* EXERCISE DESCRIPTION *
Hand back all of the records exactly as they read.

* INPUT DATA *
○ ○ ○ ○
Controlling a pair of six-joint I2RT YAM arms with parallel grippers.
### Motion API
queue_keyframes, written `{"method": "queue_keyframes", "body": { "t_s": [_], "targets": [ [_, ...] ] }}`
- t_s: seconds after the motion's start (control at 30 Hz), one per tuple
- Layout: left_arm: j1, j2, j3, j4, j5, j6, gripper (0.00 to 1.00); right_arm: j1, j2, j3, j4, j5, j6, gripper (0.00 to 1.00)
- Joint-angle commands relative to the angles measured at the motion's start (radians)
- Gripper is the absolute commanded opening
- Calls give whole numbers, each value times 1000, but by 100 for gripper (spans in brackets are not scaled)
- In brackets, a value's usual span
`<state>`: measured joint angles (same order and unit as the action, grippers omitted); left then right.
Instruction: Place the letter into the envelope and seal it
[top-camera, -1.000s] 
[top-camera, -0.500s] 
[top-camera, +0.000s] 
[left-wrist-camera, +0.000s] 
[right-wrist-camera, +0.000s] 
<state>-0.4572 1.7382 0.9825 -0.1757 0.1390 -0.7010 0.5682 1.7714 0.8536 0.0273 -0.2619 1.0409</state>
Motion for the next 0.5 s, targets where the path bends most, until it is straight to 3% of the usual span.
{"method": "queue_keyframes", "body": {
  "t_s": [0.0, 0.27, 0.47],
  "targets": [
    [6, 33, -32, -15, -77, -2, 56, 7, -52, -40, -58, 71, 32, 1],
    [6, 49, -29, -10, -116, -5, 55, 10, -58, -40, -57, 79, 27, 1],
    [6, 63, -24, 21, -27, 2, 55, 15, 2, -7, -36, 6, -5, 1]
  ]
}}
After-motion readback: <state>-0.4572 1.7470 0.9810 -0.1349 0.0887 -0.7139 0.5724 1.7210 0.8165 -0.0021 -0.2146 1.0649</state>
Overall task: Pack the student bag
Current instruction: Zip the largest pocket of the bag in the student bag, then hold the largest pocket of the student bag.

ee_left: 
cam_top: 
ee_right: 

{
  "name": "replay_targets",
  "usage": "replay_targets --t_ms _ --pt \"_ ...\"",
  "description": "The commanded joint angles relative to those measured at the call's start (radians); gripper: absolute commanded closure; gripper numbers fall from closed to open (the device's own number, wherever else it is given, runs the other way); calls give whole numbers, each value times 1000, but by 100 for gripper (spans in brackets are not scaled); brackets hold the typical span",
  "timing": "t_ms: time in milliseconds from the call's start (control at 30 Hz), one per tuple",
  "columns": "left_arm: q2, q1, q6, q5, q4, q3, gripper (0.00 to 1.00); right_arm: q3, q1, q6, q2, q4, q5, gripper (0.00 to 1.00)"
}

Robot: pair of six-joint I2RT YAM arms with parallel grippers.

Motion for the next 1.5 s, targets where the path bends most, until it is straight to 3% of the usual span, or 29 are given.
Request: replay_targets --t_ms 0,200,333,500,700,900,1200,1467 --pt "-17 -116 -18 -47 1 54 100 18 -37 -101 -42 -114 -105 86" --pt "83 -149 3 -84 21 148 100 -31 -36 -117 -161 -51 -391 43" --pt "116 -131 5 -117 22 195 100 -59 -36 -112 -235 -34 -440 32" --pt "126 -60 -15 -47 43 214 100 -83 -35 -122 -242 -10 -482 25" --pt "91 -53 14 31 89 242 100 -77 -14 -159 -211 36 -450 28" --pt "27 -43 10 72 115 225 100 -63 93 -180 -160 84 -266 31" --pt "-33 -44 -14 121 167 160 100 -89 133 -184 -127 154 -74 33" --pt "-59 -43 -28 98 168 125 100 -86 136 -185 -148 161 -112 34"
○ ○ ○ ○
* EXERCISE ANSWER *
Controlling a pair of six-joint I2RT YAM arms with parallel grippers.
### Motion API
queue_keyframes, written `{"method": "queue_keyframes", "body": { "t_s": [_], "targets": [ [_, ...] ] }}`
- t_s: seconds after the motion's start (control at 30 Hz), one per tuple
- Layout: left_arm: j1, j2, j3, j4, j5, j6, gripper (0.00 to 1.00); right_arm: j1, j2, j3, j4, j5, j6, gripper (0.00 to 1.00)
- Joint-angle commands relative to the angles measured at the motion's start (radians)
- Gripper is the absolute commanded opening
- Calls give whole numbers, each value times 1000, but by 100 for gripper (spans in brackets are not scaled)
- In brackets, a value's usual span
`<state>`: measured joint angles (same order and unit as the action, grippers omitted); left then right.
Instruction: Place the letter into the envelope and seal it
[top-camera, -1.000s] 
[top-camera, -0.500s] 
[top-camera, +0.000s] 
[left-wrist-camera, +0.000s] 
[right-wrist-camera, +0.000s] 
<state>-0.4572 1.7382 0.9825 -0.1757 0.1390 -0.7010 0.5682 1.7714 0.8536 0.0273 -0.2619 1.0409</state>
Motion for the next 0.5 s, targets where the path bends most, until it is straight to 3% of the usual span.
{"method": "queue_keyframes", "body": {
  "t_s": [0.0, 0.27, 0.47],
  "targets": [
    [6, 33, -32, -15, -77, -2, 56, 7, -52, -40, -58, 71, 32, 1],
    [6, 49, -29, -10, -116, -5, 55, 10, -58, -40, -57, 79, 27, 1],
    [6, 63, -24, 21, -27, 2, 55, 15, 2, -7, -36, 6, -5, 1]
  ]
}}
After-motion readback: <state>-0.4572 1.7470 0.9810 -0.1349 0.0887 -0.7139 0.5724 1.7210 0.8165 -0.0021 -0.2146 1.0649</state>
Overall task: Pack the student bag
Current instruction: Zip the largest pocket of the bag in the student bag, then hold the largest pocket of the student bag.

ee_left: 
cam_top: 
ee_right: 

{
  "name": "replay_targets",
  "usage": "replay_targets --t_ms _ --pt \"_ ...\"",
  "description": "The commanded joint angles relative to those measured at the call's start (radians); gripper: absolute commanded closure; gripper numbers fall from closed to open (the device's own number, wherever else it is given, runs the other way); calls give whole numbers, each value times 1000, but by 100 for gripper (spans in brackets are not scaled); brackets hold the typical span",
  "timing": "t_ms: time in milliseconds from the call's start (control at 30 Hz), one per tuple",
  "columns": "left_arm: q2, q1, q6, q5, q4, q3, gripper (0.00 to 1.00); right_arm: q3, q1, q6, q2, q4, q5, gripper (0.00 to 1.00)"
}

Robot: pair of six-joint I2RT YAM arms with parallel grippers.

Motion for the next 1.5 s, targets where the path bends most, until it is straight to 3% of the usual span, or 29 are given.
Request: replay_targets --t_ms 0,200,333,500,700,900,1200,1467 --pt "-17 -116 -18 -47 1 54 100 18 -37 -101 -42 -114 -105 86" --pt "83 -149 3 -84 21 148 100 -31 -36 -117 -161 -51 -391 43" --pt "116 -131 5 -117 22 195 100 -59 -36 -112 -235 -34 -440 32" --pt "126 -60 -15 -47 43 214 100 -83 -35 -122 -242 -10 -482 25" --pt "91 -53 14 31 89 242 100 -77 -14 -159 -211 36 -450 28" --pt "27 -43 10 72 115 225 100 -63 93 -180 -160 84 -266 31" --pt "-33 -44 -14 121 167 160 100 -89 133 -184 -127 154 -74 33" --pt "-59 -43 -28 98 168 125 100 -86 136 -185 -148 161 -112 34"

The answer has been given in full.